COLLECTED MATERIAL:

|---|

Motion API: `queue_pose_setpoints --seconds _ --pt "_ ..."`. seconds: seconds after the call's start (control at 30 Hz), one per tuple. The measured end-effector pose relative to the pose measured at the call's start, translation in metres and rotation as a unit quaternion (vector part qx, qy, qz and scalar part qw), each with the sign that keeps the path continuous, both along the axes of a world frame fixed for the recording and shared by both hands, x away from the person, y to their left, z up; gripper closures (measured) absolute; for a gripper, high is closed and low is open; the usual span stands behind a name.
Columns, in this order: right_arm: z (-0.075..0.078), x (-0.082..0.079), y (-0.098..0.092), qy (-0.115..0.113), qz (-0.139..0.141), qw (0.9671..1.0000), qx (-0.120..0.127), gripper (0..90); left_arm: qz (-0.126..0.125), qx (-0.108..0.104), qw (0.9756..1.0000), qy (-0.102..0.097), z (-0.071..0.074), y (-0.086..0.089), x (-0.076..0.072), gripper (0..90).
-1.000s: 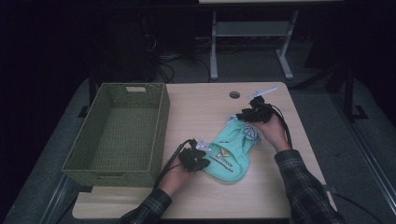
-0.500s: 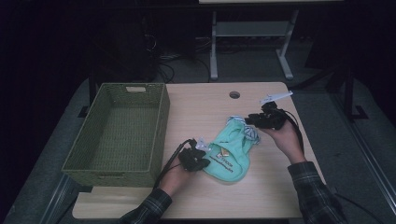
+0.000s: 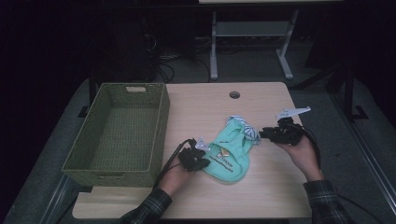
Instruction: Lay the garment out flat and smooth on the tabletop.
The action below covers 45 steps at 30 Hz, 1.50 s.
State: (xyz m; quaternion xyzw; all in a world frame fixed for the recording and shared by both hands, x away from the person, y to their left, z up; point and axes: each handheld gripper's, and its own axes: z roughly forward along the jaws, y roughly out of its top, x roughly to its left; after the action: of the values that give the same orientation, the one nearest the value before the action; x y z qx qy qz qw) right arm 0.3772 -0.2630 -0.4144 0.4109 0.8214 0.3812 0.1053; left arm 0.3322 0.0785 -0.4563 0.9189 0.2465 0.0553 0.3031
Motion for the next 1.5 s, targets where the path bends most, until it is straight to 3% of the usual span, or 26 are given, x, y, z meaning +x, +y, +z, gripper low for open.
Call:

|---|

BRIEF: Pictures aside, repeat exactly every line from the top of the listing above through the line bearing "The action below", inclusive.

EXERCISE RESULT:
Motion API: `queue_pose_setpoints --seconds _ --pt "_ ..."`. seconds: seconds after the call's start (control at 30 Hz), one per tuple. The measured end-effector pose relative to the pose measured at the call's start, translation in metres and rotation as a unit quaternion (vector part qx, qy, qz and scalar part qw), each with the sign that keeps the path continuous, both along the axes of a world frame fixed for the recording and shared by both hands, x away from the person, y to their left, z up; gripper closures (measured) absolute; for a gripper, high is closed and low is open; the usual span stands behind a name.
Columns, in this order: right_arm: z (-0.075..0.078), x (-0.082..0.079), y (-0.098..0.092), qy (-0.115..0.113), qz (-0.139..0.141), qw (0.9671..1.0000), qx (-0.120..0.127), gripper (0..90); left_arm: qz (-0.126..0.125), qx (-0.108..0.104), qw (0.9756..1.0000), qy (-0.102..0.097), z (-0.071..0.074), y (-0.086..0.089), x (-0.076..0.072), gripper (0..90).
-1.000s: 
-0.500s: 
+0.000s: 
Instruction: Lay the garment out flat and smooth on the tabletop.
The action below covers 45 steps at 30 Hz, 1.50 s.

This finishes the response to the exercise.